• **RECORDS TO USE**
━━━━━━━━━━━━━━━━
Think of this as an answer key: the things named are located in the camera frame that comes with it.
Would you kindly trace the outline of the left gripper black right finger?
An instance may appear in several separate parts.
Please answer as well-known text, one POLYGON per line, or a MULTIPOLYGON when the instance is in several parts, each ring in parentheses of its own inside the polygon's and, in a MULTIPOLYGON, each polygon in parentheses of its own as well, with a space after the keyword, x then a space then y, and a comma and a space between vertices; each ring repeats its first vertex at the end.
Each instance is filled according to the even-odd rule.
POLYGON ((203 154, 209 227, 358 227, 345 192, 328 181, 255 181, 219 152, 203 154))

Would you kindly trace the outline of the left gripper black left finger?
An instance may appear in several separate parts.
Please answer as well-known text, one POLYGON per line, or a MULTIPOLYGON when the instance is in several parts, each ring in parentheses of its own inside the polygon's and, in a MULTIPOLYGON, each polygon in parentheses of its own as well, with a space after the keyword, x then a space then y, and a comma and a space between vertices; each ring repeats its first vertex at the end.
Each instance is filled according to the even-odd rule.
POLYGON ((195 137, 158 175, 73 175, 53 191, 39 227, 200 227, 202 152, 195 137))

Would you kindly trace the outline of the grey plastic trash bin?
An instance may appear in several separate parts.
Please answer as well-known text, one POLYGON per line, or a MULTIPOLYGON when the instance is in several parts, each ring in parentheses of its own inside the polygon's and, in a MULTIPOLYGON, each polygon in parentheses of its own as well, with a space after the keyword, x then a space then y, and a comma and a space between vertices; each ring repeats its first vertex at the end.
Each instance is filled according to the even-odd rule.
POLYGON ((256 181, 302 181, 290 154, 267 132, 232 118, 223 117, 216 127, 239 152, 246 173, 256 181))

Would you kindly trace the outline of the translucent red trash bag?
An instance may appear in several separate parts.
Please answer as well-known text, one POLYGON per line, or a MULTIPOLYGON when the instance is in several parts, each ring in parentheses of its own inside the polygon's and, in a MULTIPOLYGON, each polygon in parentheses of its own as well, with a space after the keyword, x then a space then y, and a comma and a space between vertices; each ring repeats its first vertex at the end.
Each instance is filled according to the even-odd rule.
━━━━━━━━━━━━━━━━
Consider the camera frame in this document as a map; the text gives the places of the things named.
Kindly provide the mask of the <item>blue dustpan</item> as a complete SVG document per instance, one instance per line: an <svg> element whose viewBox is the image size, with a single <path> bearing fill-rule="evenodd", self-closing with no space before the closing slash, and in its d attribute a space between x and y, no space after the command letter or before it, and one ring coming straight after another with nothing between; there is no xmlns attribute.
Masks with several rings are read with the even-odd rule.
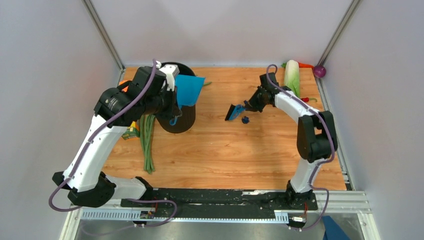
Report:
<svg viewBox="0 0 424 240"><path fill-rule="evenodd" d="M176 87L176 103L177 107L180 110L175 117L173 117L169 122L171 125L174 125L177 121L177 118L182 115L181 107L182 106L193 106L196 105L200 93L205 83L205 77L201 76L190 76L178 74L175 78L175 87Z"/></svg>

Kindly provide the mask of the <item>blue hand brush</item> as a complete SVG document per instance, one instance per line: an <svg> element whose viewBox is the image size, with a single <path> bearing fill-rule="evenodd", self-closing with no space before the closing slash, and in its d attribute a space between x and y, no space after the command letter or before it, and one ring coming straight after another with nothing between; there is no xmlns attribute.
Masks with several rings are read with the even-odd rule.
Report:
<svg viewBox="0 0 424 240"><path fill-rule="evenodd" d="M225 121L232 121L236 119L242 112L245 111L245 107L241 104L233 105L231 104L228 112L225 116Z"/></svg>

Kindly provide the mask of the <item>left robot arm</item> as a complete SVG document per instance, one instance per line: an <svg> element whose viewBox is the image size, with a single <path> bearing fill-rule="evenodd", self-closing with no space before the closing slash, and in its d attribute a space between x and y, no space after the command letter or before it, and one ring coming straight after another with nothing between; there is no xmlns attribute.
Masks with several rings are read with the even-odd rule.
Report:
━━━━━━━━━━━━━━━━
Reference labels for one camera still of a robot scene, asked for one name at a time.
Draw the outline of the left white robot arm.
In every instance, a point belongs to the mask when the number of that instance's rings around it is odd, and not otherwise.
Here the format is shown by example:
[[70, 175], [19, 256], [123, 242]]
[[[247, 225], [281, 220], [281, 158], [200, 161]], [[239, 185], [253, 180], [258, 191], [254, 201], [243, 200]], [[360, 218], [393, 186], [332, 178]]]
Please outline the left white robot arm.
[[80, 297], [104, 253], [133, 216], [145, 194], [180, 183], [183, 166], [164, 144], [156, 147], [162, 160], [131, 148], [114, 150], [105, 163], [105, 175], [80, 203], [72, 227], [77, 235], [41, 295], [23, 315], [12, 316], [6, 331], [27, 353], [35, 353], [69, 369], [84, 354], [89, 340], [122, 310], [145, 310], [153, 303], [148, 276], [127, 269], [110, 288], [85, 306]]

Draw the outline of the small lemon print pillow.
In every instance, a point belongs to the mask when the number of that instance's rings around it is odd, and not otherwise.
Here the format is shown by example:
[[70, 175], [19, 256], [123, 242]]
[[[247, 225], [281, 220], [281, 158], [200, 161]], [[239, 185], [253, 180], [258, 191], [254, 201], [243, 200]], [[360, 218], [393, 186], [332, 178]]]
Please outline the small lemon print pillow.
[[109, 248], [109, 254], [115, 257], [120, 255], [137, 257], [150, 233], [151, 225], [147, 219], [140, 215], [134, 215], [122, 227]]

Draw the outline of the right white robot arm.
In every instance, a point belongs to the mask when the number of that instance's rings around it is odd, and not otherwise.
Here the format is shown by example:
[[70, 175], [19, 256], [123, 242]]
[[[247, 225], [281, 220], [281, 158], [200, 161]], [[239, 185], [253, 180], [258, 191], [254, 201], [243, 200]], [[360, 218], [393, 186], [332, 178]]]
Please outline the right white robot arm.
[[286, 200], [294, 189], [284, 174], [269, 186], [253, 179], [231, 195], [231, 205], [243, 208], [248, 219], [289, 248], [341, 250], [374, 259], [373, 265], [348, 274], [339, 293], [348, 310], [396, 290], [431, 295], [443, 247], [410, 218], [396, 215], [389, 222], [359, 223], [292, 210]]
━━━━━━━━━━━━━━━━
• **PROBLEM DESCRIPTION**
The answer must consist of each line from the data that includes the string "named".

• **WORKED SOLUTION**
Think of this as an answer key: the things named are located in the camera frame that comes with it.
Consider the camera frame in this document as a map; the text gives the places of the things named.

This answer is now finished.